By independently changing the feeding rate and plasma power of the Ti and HA powders, compositional control of the coating was achieved. It was attempted to combine the advantages of both the high chemical affinity between the underlying coating containing Ti and Ti6Al4V substrate and functionally graded coating concepts. The focus was to investigate the cyclic fatigue resistance of plasma-sprayed coatings using three-point bending test. The coating morphology, crystal structure and bond strength were also characterized. Next, to further enhance the quality of the potential HA/Ti graded coatings by means of post-deposition heat treatment was achieved. Additionally, combining osteoconductive properties of bioactive coatings with an antibiotic release could produce a two-fold beneficial effect.
Finally, the evaluation of RGD grafting on coatings was another focus.
4. 實驗方法
4.1. Fabrication of graded coatings
Commercial HA powder (AMDRY 6021, Plasma Technik A.G., Wohlen, Switzerland) with particle size between 44 and 149 μm was used in this study. Pure Ti particles of 100 μm were purchased from Alloy Metals Inc (AMDRY 918, Troy, MI). Commercially available plates of Ti6Al4V alloy (100 × 10 × 3 thick) were used as the substrate material. Prior to plasma spray, the substrate surface was mechanically polished to #1200 grit level, cleaned and sandblasted with 450 μm SiC particles. To obtain a uniform coating, the substrate was mounted on a disk that could rotate during spraying in air using a Plasma-Technik A-3000 system (Plasma Technik A.G., Wohlen, Switzerland).
Functionally graded HA/Ti coatings consisting of an underlying Ti bond coat, the alternating layer, and an HA top-layer were deposited onto Ti6Al4V substrates, as shown in Figure 1. A Ti layer (about 30 μm) was first deposited as an initial bond coat (precoat) onto the substrates. After that, alternating deposition was performed using two torches that allowed for the use of independent processing parameters and divided into three steps. For example, the plasma power, flow rate of plasma gas (Ar/H2), and powder feeding rate (Ti/HA) were changed from the parameters for Ti of 27.5 kW, 60/3 L min-1, and 20/0 g min-1, respectively, to 29.8 kW, 56/5 L min-1, and 15/5 g min-1 so that Ti gradually decreased and HA simultaneously increased during deposition.
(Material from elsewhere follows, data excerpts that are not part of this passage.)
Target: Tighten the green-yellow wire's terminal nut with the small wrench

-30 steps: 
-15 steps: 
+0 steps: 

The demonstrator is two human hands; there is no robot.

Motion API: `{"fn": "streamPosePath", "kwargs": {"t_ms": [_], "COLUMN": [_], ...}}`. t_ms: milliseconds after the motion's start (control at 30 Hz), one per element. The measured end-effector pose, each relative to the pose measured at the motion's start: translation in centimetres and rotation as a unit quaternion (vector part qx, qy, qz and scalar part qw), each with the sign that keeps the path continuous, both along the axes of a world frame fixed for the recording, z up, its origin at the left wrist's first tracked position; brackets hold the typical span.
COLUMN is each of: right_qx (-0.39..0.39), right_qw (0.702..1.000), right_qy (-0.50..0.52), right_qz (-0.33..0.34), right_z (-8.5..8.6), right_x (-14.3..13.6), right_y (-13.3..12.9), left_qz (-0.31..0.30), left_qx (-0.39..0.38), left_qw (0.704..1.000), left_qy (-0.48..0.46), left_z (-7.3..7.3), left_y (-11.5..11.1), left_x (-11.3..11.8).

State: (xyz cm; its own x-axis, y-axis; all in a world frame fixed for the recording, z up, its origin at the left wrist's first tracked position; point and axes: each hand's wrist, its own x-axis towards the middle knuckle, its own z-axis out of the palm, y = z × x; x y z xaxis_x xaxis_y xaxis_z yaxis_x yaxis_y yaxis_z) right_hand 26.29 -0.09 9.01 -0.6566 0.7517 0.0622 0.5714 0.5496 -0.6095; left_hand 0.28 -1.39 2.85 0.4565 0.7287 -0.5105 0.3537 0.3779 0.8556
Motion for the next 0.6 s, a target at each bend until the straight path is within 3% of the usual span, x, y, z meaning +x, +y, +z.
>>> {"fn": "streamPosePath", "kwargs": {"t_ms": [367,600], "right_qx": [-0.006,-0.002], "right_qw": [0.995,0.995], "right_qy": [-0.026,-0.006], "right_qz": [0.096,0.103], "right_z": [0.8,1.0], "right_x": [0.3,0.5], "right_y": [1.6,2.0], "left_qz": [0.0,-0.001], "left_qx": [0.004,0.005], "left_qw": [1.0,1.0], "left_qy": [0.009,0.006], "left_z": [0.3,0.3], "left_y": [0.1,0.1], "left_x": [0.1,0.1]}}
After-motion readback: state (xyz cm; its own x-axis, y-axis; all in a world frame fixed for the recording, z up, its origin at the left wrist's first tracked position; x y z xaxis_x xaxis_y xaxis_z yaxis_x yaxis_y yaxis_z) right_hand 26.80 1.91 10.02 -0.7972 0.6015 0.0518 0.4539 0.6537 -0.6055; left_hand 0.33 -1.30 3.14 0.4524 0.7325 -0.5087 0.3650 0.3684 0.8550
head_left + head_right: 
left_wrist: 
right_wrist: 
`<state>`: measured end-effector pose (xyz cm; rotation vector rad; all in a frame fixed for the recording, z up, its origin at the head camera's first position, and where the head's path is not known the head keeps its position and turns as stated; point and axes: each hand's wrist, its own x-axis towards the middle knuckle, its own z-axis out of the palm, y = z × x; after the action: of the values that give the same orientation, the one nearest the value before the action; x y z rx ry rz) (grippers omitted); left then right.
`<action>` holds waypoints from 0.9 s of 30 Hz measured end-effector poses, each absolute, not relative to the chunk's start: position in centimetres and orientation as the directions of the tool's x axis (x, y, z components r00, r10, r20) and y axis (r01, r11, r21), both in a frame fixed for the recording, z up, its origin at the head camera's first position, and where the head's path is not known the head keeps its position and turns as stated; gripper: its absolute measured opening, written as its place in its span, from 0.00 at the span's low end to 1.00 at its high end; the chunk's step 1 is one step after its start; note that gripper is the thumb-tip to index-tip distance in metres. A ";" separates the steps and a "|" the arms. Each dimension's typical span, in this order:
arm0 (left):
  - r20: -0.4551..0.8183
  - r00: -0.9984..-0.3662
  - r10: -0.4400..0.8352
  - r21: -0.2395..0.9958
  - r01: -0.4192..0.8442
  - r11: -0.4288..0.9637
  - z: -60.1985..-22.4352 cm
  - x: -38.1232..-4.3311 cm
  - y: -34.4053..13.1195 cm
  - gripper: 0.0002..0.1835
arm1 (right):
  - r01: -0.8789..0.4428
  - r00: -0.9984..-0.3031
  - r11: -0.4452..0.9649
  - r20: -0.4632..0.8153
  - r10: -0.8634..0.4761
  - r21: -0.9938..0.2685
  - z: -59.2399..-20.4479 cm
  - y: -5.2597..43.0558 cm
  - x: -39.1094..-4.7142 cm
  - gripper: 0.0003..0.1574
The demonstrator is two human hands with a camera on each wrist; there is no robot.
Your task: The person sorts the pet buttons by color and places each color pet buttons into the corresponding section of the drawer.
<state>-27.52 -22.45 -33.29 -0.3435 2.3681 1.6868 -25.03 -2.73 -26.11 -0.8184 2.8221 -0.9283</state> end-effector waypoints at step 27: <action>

Accordingly, the next step was to increase input power levels and to decrease the feeding rate ratio of Ti and HA powders, in addition to change the flow rate of plasma gas mixtures (Ar/H2). Finally a 30 μm thick HA top-layer was plasma-sprayed onto the alternating layer. The plasma spray parameters for graded coatings were listed in Table I. Monolithic HA coating was also fabricated for comparison using the parameters for HA top-layer. Coating thickness for the two specimens was about 100 μm.
4.2. Heat treatment
In order to study the effect of heat treatment, the as-sprayed coatings were heat-treated at 400, 500, 600 and 700oC for 1 h each at a heating rate of 5oC/min in an air-circulated furnace.
After treatment, the furnace was allowed to cool to room temperature. The optimal temperature was used for the coating loading drug or gafting RGD peptide.
4.3. Phase composition and morphology
Phases of the two types of the as-sprayed coatings were analyzed by an X-ray diffractometer (XRD, Shimadzu XD-D1, Kyoto, Japan) operated at 30 kV and 30 mA. A Fourier transform infrared (FTIR) spectroscopy (Bomem DA8.3, Hartman & Braun, Canada) in reflection absorption mode with a spectral resolution of 1 cm-1, was used to characterize the various functional groups on the coating surface. The microstructure/microchemistry was characterized under field emission scanning electron microscope (FESEM) (Hitachi S-4200, Hitachi, Tokyo, Japan) equipped with an energy dispersive spectrometer (EDS, Noran Instrument Inc., Middleton, WI, USA). The Ca, P, and Ti concentration profiles of the graded coatings were measured using point analysis of EDS. Specimens for cross-sectional microscopy were prepared by mounting the coated specimens in epoxy resin, followed by polishing through 1 μm alumina.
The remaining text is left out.